What is expected
Scan the data below and pick out the lines containing the word "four".

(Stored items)
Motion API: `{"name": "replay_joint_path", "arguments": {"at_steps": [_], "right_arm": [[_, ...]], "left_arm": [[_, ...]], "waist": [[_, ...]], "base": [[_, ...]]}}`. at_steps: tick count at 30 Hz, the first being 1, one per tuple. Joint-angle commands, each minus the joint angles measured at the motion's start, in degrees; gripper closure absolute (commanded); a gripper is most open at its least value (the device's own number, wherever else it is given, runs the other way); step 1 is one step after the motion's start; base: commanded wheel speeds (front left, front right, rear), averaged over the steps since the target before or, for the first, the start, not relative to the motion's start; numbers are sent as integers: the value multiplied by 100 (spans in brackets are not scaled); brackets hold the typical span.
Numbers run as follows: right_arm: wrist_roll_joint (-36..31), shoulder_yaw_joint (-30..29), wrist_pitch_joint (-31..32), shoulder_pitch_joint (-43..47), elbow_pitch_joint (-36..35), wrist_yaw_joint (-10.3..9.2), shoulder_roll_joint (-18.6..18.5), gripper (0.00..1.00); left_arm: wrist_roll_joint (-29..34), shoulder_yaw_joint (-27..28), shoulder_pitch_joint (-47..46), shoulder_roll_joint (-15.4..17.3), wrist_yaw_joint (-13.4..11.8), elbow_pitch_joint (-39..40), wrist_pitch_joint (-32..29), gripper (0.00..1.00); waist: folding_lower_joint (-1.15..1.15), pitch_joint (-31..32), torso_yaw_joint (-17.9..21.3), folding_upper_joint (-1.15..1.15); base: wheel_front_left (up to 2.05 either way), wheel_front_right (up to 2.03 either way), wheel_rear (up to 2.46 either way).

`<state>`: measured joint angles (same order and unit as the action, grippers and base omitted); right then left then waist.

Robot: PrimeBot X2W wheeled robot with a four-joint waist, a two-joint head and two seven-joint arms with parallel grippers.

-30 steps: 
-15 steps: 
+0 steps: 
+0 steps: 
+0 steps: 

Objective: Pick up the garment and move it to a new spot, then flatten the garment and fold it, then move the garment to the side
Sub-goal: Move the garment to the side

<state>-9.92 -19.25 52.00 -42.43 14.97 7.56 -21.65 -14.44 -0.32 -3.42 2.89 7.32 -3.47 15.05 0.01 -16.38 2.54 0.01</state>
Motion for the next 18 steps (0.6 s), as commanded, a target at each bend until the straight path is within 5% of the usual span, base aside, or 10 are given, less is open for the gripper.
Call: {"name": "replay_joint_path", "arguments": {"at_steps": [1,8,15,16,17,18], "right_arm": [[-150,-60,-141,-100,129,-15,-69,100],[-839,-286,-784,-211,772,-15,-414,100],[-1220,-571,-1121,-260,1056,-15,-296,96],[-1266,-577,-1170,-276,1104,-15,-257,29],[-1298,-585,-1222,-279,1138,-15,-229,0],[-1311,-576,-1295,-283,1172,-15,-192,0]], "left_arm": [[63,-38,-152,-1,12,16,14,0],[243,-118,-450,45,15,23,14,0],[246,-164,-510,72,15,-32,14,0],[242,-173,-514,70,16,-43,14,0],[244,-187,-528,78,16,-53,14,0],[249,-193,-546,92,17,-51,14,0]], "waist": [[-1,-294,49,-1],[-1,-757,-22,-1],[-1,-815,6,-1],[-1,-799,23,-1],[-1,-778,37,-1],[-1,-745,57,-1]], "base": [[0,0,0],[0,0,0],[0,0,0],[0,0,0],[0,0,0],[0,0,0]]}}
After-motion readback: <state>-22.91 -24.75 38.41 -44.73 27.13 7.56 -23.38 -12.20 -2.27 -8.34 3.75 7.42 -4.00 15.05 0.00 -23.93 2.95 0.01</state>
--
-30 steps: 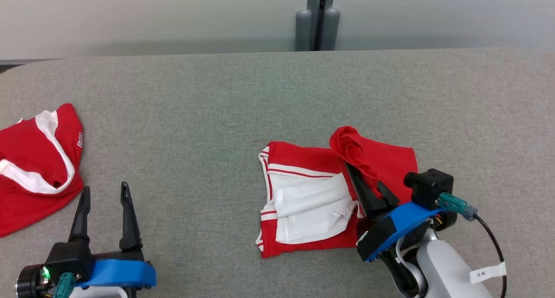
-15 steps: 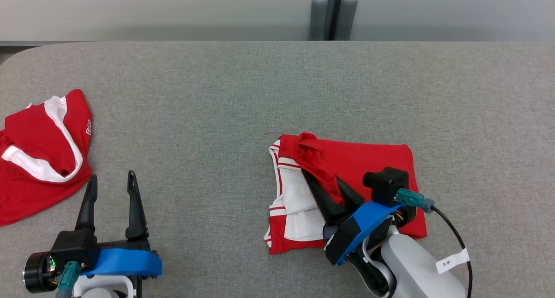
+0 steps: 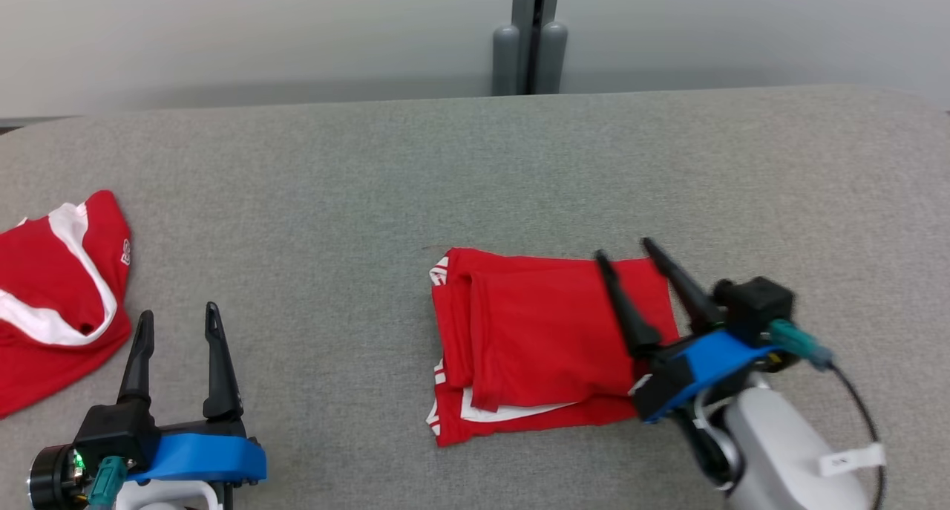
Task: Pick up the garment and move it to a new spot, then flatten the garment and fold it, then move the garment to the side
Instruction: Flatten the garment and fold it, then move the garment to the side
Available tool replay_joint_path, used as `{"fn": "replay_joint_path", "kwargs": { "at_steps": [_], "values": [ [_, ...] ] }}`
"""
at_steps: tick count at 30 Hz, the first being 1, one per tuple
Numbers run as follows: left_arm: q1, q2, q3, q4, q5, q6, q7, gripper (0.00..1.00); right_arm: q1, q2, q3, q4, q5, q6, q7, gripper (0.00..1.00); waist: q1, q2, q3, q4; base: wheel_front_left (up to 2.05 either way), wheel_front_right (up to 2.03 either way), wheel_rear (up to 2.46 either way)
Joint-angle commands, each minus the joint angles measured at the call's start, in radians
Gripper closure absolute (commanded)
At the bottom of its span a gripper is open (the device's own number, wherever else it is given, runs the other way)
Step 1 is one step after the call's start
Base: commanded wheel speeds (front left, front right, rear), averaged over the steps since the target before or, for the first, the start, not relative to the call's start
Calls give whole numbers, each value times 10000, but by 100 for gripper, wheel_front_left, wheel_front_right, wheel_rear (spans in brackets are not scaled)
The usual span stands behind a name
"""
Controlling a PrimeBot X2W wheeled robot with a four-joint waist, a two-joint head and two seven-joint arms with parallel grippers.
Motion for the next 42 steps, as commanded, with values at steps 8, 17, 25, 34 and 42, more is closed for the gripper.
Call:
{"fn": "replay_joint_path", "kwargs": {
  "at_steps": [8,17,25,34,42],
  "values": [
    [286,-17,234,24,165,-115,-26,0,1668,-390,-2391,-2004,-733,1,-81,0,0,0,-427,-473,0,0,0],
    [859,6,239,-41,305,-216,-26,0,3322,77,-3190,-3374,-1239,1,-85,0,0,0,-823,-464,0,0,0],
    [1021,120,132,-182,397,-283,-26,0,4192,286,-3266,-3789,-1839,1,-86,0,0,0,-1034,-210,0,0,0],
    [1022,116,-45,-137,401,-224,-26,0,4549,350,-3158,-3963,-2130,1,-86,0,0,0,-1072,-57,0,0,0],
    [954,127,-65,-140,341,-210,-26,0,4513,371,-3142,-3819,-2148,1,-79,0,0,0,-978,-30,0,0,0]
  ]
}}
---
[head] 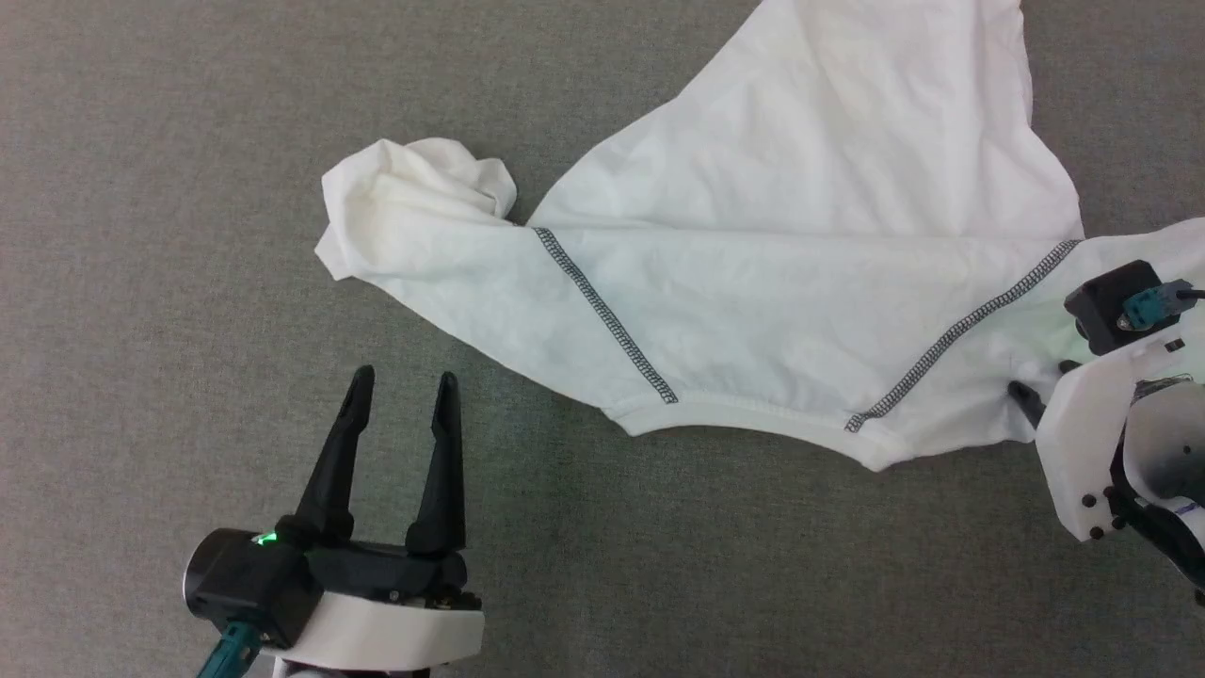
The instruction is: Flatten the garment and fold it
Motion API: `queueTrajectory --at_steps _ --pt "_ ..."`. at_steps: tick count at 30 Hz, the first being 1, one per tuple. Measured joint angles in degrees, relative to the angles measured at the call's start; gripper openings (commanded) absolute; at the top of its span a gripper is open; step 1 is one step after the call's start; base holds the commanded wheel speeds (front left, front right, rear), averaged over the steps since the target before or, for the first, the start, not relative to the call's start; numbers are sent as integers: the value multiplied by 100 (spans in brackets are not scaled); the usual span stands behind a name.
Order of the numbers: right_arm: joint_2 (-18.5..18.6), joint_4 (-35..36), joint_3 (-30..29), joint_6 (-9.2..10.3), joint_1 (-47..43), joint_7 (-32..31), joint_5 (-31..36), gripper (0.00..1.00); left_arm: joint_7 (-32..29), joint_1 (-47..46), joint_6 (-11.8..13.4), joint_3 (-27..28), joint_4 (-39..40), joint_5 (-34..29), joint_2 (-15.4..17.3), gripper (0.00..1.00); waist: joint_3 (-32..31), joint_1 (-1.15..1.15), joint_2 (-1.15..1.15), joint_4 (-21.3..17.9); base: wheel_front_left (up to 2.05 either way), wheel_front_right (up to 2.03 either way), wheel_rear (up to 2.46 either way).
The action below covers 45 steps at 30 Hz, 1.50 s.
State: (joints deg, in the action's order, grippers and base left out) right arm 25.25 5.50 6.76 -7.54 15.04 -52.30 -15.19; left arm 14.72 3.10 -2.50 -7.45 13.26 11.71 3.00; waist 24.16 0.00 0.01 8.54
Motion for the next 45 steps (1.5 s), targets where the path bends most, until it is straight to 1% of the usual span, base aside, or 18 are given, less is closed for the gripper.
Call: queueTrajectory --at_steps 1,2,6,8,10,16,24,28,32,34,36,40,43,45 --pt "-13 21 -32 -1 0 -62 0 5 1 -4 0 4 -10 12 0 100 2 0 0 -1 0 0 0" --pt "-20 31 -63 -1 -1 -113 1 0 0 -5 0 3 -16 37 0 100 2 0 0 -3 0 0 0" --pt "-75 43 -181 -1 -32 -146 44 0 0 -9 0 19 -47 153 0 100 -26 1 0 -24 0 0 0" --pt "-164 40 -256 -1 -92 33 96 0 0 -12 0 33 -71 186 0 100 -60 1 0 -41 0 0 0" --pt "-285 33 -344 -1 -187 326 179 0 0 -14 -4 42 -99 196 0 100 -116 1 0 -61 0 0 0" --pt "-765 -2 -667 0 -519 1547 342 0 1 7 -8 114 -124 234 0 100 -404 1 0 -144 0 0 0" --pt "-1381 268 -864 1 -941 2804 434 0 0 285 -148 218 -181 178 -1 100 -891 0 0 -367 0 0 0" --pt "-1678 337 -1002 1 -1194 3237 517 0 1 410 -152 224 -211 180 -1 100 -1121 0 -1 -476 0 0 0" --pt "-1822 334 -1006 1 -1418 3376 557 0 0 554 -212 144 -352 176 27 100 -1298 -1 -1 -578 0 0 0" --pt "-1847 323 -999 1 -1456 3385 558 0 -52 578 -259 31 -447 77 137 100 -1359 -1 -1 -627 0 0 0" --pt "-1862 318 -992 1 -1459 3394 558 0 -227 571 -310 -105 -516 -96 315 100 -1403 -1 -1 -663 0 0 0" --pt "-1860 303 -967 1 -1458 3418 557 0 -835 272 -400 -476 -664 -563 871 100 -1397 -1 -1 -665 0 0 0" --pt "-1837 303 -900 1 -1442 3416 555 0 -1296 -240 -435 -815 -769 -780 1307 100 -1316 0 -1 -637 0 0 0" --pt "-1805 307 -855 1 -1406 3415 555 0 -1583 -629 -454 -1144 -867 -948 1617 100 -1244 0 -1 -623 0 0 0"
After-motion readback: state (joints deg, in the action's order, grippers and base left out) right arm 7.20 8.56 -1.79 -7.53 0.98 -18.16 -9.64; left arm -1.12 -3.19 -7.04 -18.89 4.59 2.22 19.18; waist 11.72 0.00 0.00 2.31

Task result
Robot: PrimeBot X2W wheeled robot with a four-joint waist, a two-joint head and two seven-joint arms with parallel grippers.
Controlling a PrimeBot X2W wheeled robot with a four-joint waist, a two-joint head and two seven-joint arms with parallel grippers.

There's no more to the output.